The Role of Memes and Citizens in Geopolitical Dialogue
If you're on any social media channels at all these days, including Signal or WhatsApp and other messaging apps, the memes are everywhere. Sometimes funny animal ones or just pop-culture stuff. Then there's the darker ones and the hardened political memes. In memeland, it seems, one is either this or that. Forget nuance and context.
But memes aren't designed for subtlety, nuance or intelligent discourse. They're modern myth-making tools. From myths we create stories, narratives, which then become realities. Unlike traditional myths however, memes operate in compressed time cycles and today, cross cultural boundaries at unprecedented velocity.
Memes encode and transmit cultural meaning through symbolic oppositions (us/them, powerful/powerless, legitimate/illegitimate.)
Traditionally, political critique across cultures tended to move through hierarchical systems in a bottom-up or top-down method. With memes, they have become a new form of cultural learning that spreads rapidly through a population horizontally. Inadvertently, citizens have become cultural ambassadors, broadcasting their political worldviews across boarders almost instantaneously. Often with little or no understanding of the broader implications.
While it is common today for State actors to engage non-state actors in the production and dissemination of memes for mis/disinformation, in this case, I am considering the average citizen themselves. Over time, these individual acts of political satire aggregate into something much larger; a distributed form of soft power operating outside traditional diplomatic channels.
In a way there's a friction paradox with political memes as well. They reduce friction by being easy to create and share while increasing friction through border complications for travellers and social media monitoring by governments. Increasingly, the U.S. Customs and Border Patrol are requiring travellers to turn over their devices to inspect political standings on social media feeds. A frightening step towards authoritarianism.
While memes had been considered more noise than signal, the clamp down by U.S. CBP shows undeniable evidence that there's a policy shift.
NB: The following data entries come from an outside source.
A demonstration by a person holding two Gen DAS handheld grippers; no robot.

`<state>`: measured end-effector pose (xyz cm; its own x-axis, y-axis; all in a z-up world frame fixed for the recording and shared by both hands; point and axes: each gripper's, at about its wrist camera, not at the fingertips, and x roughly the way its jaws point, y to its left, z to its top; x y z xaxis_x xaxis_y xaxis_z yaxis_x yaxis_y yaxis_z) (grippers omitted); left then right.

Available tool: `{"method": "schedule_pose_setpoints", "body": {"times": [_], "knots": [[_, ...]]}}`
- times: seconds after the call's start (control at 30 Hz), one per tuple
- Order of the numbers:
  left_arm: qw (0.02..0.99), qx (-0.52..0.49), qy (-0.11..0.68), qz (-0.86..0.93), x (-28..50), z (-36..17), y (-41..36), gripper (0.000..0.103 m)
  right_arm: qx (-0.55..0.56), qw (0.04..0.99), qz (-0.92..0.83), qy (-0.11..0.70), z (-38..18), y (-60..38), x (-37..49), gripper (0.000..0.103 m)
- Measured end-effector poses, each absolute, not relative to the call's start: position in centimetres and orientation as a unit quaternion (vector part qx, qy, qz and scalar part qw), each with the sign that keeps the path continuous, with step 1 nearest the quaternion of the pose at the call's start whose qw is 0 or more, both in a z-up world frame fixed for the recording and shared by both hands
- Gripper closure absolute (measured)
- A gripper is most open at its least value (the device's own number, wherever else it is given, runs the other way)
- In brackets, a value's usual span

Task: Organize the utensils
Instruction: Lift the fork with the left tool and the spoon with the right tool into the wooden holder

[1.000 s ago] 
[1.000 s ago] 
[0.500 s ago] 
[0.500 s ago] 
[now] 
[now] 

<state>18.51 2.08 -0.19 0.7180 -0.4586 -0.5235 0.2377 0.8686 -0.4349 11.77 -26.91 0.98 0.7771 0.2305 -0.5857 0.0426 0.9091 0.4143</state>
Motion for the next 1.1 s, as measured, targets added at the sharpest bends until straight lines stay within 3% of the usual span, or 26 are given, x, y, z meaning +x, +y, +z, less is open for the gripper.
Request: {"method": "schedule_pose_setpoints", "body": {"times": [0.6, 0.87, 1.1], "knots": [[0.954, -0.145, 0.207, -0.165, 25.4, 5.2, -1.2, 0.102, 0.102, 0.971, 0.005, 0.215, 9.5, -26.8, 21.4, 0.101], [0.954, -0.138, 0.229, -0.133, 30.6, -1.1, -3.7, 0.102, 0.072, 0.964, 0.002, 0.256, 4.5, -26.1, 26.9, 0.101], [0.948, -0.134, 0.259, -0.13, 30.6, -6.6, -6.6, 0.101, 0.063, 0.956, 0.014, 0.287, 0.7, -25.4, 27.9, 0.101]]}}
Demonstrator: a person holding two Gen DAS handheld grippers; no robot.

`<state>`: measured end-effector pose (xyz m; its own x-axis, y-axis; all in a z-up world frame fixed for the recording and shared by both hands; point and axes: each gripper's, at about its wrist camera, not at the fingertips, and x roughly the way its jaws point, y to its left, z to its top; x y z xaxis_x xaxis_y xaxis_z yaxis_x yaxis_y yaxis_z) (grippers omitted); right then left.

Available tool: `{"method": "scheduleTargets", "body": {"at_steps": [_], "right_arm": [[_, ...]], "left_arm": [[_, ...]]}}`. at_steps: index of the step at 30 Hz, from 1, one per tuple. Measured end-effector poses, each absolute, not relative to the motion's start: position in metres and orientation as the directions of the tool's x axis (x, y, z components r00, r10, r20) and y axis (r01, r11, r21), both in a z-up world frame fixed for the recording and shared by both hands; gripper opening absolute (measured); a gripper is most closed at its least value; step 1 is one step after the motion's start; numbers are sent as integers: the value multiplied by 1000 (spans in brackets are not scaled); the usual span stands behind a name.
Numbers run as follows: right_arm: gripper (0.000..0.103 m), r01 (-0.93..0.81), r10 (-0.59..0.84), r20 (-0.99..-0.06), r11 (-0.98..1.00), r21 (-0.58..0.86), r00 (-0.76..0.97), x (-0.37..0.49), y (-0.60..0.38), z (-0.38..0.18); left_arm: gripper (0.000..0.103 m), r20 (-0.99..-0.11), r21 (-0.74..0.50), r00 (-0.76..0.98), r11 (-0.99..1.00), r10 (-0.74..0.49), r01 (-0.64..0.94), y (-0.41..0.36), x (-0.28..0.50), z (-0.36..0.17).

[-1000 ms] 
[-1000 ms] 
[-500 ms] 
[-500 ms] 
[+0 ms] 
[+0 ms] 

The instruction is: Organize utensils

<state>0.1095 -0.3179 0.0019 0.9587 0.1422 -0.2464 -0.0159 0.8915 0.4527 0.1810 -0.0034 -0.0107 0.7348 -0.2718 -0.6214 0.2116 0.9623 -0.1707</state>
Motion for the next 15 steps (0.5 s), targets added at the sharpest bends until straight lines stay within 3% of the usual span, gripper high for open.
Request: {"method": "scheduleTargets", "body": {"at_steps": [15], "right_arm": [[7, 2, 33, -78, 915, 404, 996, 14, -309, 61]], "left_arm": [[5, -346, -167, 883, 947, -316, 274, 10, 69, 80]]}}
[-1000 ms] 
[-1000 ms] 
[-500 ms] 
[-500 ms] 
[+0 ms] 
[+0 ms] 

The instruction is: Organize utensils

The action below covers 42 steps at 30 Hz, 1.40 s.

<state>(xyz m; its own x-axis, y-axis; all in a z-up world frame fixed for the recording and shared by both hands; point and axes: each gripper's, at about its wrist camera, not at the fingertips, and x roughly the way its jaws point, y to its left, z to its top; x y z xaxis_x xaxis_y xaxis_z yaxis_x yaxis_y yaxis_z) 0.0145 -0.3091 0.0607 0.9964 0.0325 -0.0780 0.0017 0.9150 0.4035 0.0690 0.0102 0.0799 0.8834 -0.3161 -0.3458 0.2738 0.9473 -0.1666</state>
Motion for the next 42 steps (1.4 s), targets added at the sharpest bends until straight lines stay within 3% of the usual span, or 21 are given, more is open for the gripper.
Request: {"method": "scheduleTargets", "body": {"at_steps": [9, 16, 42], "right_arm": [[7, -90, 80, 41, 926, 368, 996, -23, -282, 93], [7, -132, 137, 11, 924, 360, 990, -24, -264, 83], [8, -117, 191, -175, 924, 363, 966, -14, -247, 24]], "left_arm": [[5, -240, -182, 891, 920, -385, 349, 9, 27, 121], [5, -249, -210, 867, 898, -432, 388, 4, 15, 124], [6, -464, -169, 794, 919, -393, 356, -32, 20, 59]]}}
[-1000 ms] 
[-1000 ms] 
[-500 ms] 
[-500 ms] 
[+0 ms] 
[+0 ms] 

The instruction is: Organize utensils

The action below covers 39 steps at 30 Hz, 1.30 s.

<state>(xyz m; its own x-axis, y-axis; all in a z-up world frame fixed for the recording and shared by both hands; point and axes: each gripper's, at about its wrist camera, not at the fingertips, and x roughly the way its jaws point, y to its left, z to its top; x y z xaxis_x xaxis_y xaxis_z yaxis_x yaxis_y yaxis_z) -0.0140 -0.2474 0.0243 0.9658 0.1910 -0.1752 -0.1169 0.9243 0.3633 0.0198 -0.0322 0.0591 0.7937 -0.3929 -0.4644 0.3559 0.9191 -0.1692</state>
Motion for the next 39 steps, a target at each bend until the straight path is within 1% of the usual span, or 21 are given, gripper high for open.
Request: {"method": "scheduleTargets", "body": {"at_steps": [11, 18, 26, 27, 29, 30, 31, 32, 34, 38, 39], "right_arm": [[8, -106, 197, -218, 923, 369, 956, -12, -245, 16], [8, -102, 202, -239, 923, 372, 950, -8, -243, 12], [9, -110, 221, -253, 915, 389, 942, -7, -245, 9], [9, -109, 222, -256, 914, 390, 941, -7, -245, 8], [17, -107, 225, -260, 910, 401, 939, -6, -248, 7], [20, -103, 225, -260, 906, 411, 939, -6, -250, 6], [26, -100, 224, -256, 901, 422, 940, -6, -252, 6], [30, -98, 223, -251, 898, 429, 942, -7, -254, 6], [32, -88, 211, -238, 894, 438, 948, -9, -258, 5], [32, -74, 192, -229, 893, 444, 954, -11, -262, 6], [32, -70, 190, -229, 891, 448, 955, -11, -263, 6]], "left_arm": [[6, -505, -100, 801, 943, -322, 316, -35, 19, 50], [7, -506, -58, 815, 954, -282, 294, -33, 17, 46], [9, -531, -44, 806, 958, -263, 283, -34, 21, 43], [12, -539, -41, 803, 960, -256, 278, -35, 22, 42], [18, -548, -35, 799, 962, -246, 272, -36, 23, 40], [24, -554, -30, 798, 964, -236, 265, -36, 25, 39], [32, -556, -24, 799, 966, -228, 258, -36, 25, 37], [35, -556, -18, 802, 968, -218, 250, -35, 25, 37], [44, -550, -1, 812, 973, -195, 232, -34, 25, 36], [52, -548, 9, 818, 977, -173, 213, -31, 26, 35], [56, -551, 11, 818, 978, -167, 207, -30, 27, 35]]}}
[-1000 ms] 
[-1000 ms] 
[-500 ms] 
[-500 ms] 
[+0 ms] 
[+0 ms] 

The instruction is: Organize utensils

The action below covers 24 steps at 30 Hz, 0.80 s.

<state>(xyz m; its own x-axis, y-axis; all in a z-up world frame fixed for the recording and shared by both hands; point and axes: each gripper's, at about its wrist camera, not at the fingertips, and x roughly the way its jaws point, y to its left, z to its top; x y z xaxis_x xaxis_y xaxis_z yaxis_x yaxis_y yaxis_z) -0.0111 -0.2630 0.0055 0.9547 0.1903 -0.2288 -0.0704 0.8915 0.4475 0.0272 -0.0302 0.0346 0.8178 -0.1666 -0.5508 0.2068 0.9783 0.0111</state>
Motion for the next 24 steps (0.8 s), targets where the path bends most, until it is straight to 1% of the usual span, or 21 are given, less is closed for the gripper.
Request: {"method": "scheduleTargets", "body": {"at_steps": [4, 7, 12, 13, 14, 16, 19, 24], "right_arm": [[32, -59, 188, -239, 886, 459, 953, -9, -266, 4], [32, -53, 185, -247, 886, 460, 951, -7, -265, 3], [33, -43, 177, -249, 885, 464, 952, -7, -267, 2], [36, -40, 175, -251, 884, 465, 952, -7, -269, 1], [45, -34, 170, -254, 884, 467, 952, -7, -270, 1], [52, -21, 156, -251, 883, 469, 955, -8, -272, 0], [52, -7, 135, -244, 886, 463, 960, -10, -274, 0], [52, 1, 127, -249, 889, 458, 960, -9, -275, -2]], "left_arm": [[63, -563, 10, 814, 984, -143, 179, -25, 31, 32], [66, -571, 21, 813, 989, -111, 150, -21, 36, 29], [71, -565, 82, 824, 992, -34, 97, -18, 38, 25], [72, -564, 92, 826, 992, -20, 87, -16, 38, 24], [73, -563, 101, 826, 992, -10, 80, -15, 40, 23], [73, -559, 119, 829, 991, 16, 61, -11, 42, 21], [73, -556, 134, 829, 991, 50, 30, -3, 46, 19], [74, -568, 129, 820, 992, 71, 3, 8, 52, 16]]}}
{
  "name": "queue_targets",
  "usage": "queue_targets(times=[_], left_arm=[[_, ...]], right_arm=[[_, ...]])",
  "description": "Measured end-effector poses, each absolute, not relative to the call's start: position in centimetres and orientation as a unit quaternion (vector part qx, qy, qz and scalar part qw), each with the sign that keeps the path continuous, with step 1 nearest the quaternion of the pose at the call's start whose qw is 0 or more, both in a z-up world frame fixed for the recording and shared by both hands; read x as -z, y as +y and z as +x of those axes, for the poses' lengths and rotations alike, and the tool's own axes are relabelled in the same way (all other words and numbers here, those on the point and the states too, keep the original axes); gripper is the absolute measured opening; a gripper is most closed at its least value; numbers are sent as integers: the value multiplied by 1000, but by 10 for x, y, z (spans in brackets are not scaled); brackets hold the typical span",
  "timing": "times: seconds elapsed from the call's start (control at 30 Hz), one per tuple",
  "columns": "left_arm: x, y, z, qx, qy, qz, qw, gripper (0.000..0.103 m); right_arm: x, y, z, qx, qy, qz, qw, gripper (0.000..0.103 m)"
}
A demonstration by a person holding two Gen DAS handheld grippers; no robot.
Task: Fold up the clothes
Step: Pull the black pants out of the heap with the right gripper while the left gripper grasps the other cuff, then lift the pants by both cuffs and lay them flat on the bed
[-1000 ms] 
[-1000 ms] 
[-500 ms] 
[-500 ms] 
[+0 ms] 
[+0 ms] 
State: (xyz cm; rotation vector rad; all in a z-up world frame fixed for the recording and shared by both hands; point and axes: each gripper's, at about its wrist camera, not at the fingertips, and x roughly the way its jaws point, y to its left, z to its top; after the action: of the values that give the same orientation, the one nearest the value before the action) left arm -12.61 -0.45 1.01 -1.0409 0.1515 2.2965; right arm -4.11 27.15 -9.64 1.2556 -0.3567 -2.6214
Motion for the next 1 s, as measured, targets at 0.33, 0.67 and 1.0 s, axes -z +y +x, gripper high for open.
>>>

One that shows citizen generated content has crossed a threshold from cultural expression to political force.
Autocracies have, for years, adeptly engaged in information warfare, exploiting both the asymmetric nature of sharp power and democracies’ obligation to uphold freedom. They've used memes to distort realities. Yet now their own citizens are partaking in these acts to shape a narrative towards other countries. Citizens themselves are carrying out memetic warfare against one another, both within the political divides of their own country and against other countries.
And some citizen grass-roots organisations have become increasingly well organised in producing and distributing memes. They've come to understand their power and influence, not just domestically, but geopolitically.
While it's hard to say without some extensive empirical research, one could posit that memes are beginning to play an outsized role in increasing political divides around the world. The power of citizen-generated memes lies in their ability to create connections between aesthetics and ideology, transforming conflict into interactive spectacle.
Memes predominantly circulate within political echo chambers, fostering increased engagement within ideologically homogeneous groups while limiting exposure to opposing viewpoints. But they do slip between the liminal spaces of groups, thus reaching into echo chambers at faster rates.
In the recent Romanian elections, a satirical meme about corruption reached more citizens than traditional campaign ads. It is thought that these memes influenced election outcomes. They can stir up emotions and serve even as citizen protest signs and placards, translating themselves into the real world and playing a part in promoting street violence.
A danger I see with many political scientists, governments and academics is that these memetic wars are only in digital spaces, that they may shape myths and some narratives, but they rarely connect them to real world activities from protests to voting patterns. That is a risky misunderstanding.
My research with Freedom House and UNDP in 2012 in Africa that looked at how online hate speech translates to political violence in the streets showed a clear path as to how this happens. In addition, diplomats and multinational experts may be influenced by memes from their respective countries and roles.
Beyond just violence however is that memes that mock failed or planned policies and institutional programs are leading to greater distrust in bureaucracies and established institutions, further eroding the public trust. And when memes cross into journalism, when a legacy news media channel doesn't conduct proper verification, it can get worse.
This is not a simple problem to solve. It is highly emotional, it is ritualistic in some cases and sits at the root of how humans form, govern and work together. It's essentially a whole-of-society issue with no simple answers.